◆ WHAT TO WORK ON
Could you output each line below precisely as it stands, without the images?

◆ AVAILABLE DATA
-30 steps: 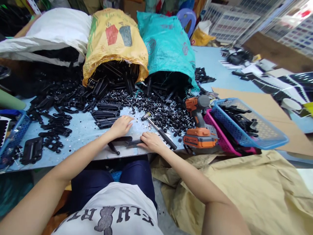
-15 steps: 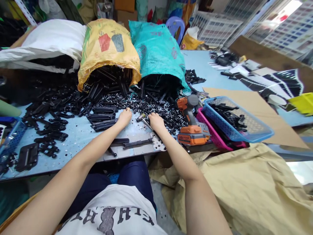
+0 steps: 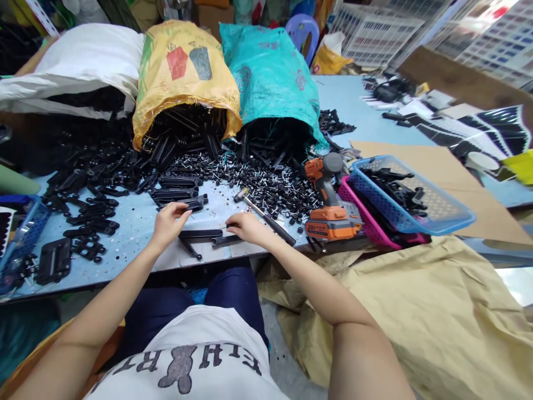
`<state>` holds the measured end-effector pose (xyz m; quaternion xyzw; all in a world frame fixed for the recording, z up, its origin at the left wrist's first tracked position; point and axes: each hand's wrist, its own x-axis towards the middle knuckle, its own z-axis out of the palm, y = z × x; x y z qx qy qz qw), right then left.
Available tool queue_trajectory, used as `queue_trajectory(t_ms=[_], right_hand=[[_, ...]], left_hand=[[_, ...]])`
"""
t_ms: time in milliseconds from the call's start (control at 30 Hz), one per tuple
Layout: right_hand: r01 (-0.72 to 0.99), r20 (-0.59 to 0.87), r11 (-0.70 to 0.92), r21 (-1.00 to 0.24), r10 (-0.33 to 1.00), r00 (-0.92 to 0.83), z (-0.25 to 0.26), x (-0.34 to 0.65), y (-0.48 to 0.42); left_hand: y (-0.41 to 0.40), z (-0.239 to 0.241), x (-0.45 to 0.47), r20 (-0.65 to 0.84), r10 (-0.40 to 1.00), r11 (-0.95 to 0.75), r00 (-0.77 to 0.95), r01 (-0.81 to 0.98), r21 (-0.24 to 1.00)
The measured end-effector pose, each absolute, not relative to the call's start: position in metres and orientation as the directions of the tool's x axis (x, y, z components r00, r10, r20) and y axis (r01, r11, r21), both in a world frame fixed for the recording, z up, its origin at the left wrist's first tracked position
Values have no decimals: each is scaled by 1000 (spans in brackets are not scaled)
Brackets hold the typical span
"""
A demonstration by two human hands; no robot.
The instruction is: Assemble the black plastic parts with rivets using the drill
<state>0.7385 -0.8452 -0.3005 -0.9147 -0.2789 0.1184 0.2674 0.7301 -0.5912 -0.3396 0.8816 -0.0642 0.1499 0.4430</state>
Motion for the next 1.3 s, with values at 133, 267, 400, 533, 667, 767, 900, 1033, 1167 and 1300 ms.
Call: queue_trajectory(t_ms=[133, 267, 400, 533, 667, 767, 900, 1033, 1167, 1300], right_hand=[[511, -189, -740, -438, 631, 753, -291, 741, -826], [620, -298, -764, -179, 643, 706, -277, 739, -805], [690, -340, -724, -16, 653, 677, -269, 734, -788], [716, -364, -698, -9, 669, 648, -270, 737, -786], [707, -358, -707, 26, 654, 667, -275, 740, -787], [740, -370, -673, 14, 684, 629, -276, 737, -785], [730, -353, -683, -5, 684, 638, -275, 730, -779], [795, 26, -572, -204, 808, 588, -296, 719, -765], [829, 200, -453, -327, 824, 530, -339, 713, -747], [808, 241, -400, -434, 812, 531, -367, 717, -743]], left_hand=[[-562, -355, 691, 267, 137, -494, 954, -168, 853], [-560, -360, 680, 316, 152, -529, 936, -193, 826], [-566, -357, 678, 398, 74, -623, 914, -269, 735], [-572, -356, 674, 420, -97, -693, 902, -364, 622], [-575, -358, 675, 429, -133, -785, 893, -359, 504], [-573, -360, 677, 441, -173, -783, 881, -395, 480], [-571, -358, 668, 467, -120, -818, 876, -354, 454], [-585, -353, 643, 266, 88, -913, 960, -29, 408], [-614, -354, 632, -71, 126, -928, 989, 143, 343], [-633, -360, 643, -124, 192, -919, 974, 223, 326]])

◆ OUTPUT BELOW
-30 steps: 
-15 steps: 
+0 steps: 
`<state>` holds the measured end-effector pose (xyz m; quaternion xyzw; all in a world frame fixed for the recording, z up, its origin at the left wrist's first tracked position; point and axes: each hand's wrist, its own x-axis towards the middle knuckle, its own z-axis out of the palm, y = z × x; x y z qx qy qz qw), right then left.
Available tool queue_trajectory, used as `queue_trajectory(t_ms=[_], right_hand=[[_, ...]], left_hand=[[_, ...]])`
"""
t_ms: time in milliseconds from the call's start (control at 30 Hz), one per tuple
Layout: right_hand: r01 (-0.72 to 0.99), r20 (-0.59 to 0.87), r11 (-0.70 to 0.92), r21 (-1.00 to 0.24), r10 (-0.33 to 1.00), r00 (-0.92 to 0.83), z (-0.25 to 0.26), x (-0.34 to 0.65), y (-0.48 to 0.42); left_hand: y (-0.41 to 0.40), z (-0.239 to 0.241), x (-0.45 to 0.47), r20 (-0.65 to 0.84), r10 (-0.40 to 1.00), r11 (-0.95 to 0.75), r00 (-0.77 to 0.95), r01 (-0.81 to 0.98), r21 (-0.24 to 1.00)
The measured end-effector pose, each absolute, not relative to the call's start: position in metres and orientation as the directions of the tool's x axis (x, y, z components r00, r10, r20) and y axis (r01, r11, r21), both in a world frame fixed for the recording, z up, its origin at the left wrist's first tracked position
Values have no decimals: each is scaled by 1000 (spans in brackets are not scaled)
Brackets hold the typical span
"""
A demonstration by two human hands; no robot.
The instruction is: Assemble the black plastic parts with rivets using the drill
<state>0.7385 -0.8452 -0.3005 -0.9147 -0.2789 0.1184 0.2674 0.7301 -0.5912 -0.3396 0.8816 -0.0642 0.1499 0.4430</state>
Motion for the next 1.3 s, with values at 133, 267, 400, 533, 667, 767, 900, 1033, 1167 and 1300 ms.
Call: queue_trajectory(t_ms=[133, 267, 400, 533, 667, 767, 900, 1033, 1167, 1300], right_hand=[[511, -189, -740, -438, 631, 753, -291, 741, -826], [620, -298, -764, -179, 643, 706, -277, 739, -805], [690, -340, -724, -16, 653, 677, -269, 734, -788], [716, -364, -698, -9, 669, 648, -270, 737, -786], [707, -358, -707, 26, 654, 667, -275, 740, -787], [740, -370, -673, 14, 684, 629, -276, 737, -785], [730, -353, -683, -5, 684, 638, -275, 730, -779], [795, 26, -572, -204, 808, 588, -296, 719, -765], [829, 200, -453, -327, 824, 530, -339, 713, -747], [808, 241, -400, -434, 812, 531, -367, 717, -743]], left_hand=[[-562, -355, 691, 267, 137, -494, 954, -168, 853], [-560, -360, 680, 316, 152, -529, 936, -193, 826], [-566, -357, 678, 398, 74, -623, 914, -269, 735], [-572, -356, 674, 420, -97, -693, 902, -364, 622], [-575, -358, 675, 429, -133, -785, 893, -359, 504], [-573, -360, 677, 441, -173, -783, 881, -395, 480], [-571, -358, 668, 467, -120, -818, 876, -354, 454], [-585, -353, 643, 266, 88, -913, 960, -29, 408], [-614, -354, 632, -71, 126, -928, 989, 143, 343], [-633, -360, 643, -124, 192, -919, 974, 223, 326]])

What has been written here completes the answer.